When tasting chocolate, keeping these categories in mind will help point your taste buds in the right direction when trying to identify the unique flavors present in the chocolate. It’s easier to think in categories or segments such as the nutty segment of the wheel vs the fruity segment.  And these segments are not exclusive – a single chocolate can have a broad mix of flavors from different segments of the flavor wheel.

What excites us most is that as soon as you receive your CocoTerra chocolate maker, you can have total control over the ingredients in your chocolate, and therefore, total control over the flavor of your chocolate.  You can select ingredients from specific origins around the globe that highlight certain flavor profiles.  You can select specific cacao varietals that have unique flavor characteristics.  You can select particular recipes to make white, milk and dark chocolate that highlight the flavor characteristics that you desire.  There is so  much you can do when you have the option of using incredible ingredients.

In the meantime, let’s create some amazing chocolate with our CocoTerra wheel. 

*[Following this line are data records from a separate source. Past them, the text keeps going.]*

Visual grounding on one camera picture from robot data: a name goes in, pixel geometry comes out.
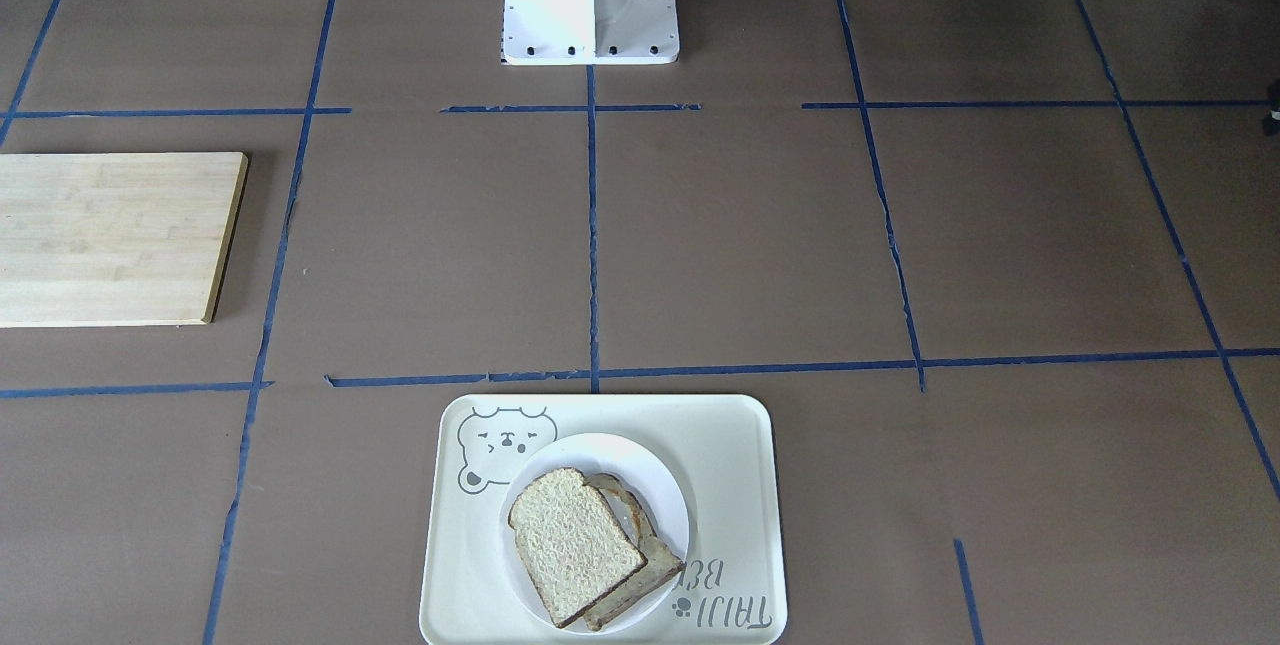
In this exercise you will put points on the bamboo cutting board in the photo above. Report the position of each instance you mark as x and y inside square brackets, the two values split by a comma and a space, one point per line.
[116, 239]

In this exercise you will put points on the bread slice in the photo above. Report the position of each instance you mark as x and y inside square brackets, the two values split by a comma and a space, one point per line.
[573, 549]
[660, 567]

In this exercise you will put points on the white round plate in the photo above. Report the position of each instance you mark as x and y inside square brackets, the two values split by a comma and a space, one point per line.
[641, 472]

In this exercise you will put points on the cream bear tray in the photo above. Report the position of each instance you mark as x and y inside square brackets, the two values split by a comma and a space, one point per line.
[720, 450]

The first step: pick a category.

  • Fruity 

The second step: pick a type of chocolate

  • White chocolate

The third step: pick toppings 

  • Dried strawberries & raspberries

The fourth step: name your new creation  

  • BerryWhite

The fifth step: make some chocolate magic

White chocolate with dried strawberry and raspberry

White chocolate with dried strawberry and raspberry

Ingredients

  • 6 ounces / 170g  white chocolate 
  • 1 teaspoon / 4g freeze dried raspberry powder
  • 1/4 cup / 36g  freeze dried strawberries

Method

  • Place freeze dried raspberries in a blender and processes on high speed until they are fully powdered
  • Chop the white chocolate into small pieces.
  • Place ⅔ of the chocolate in a dry, microwave-safe bowl.
  • Microwave the chocolate in 15-second intervals, stirring with a spatula after each blast.
  • Continue until all of the chocolate is just melted (don’t be tempted to heat for longer intervals as the chocolate might burn).
  • Add the raspberry powder to the melted chocolate
  • Finish by pouring the remaining chocolate into the bowl and stir until all the pieces have melted.
  • Stir constantly until the chocolate cools to about 82°F (28°C) – 84°F (29°C).
  • Pour the chocolate into your favorite mold.
  • Sprinkle the freeze dried strawberries on top.
  • Tap the mold on the counter to release any air bubbles.
  • Set in the fridge for 15 minutes. 
  • Once set, remove from the fridge and remove the chocolates from the mold.
  • Eat and enjoy!

Let’s do it again! Let’s create another recipe using our CocoTerra flavor wheel.

The first step: pick a category.

  • Nutty 

The second step: pick a type of chocolate

  • Milk chocolate

The third step: pick toppings 

  • Hazelnuts

The fourth step: name your new creation  

  • Hazelnut milk chocolate 

The fifth step: make some chocolate magic

CocoTerra milk chocolate with Hazelnut

CocoTerra milk chocolate with Hazelnut

Ingredients

  • 6 ounces / 170g  milk chocolate 
  • 1/4 cup / 36g hazelnuts 

Method

  • Chop the milk chocolate into small pieces.
  • Place ⅔ of the milk chocolate in a dry, microwave-safe bowl.
  • Microwave the chocolate in 15-second intervals, stirring with a spatula after each blast.
  • Continue until all of the chocolate is just melted (don’t be tempted to heat for longer intervals as the chocolate might burn).
  • Finish by pouring the remaining chocolate into the bowl and stir until all the pieces have melted.
  • Stir constantly until the chocolate cools to about 82°F (28°C) – 84°F (29°C).
  • Pour the milk chocolate into your favorite mold.
  • Sprinkle hazelnuts.
  • Tap the mold on the counter to release any air bubbles.
  • Set in the fridge for 15 minutes. 
  • Once set, remove from the fridge and remove the chocolates from the mold.
  • Eat and enjoy!

These are two amazing and easy to make recipes that we developed with our CocoTerra flavor wheel.  Start with your favorite chocolate and see what flavor combinations you can come up with.

We wanted to share this blog with all the chocolate lovers out there, so you can dive into chocolate and start to expand your cacao knowledge.  We also want  to inspire and motivate you to make your own chocolate at home once you have your CocoTerra chocolate maker!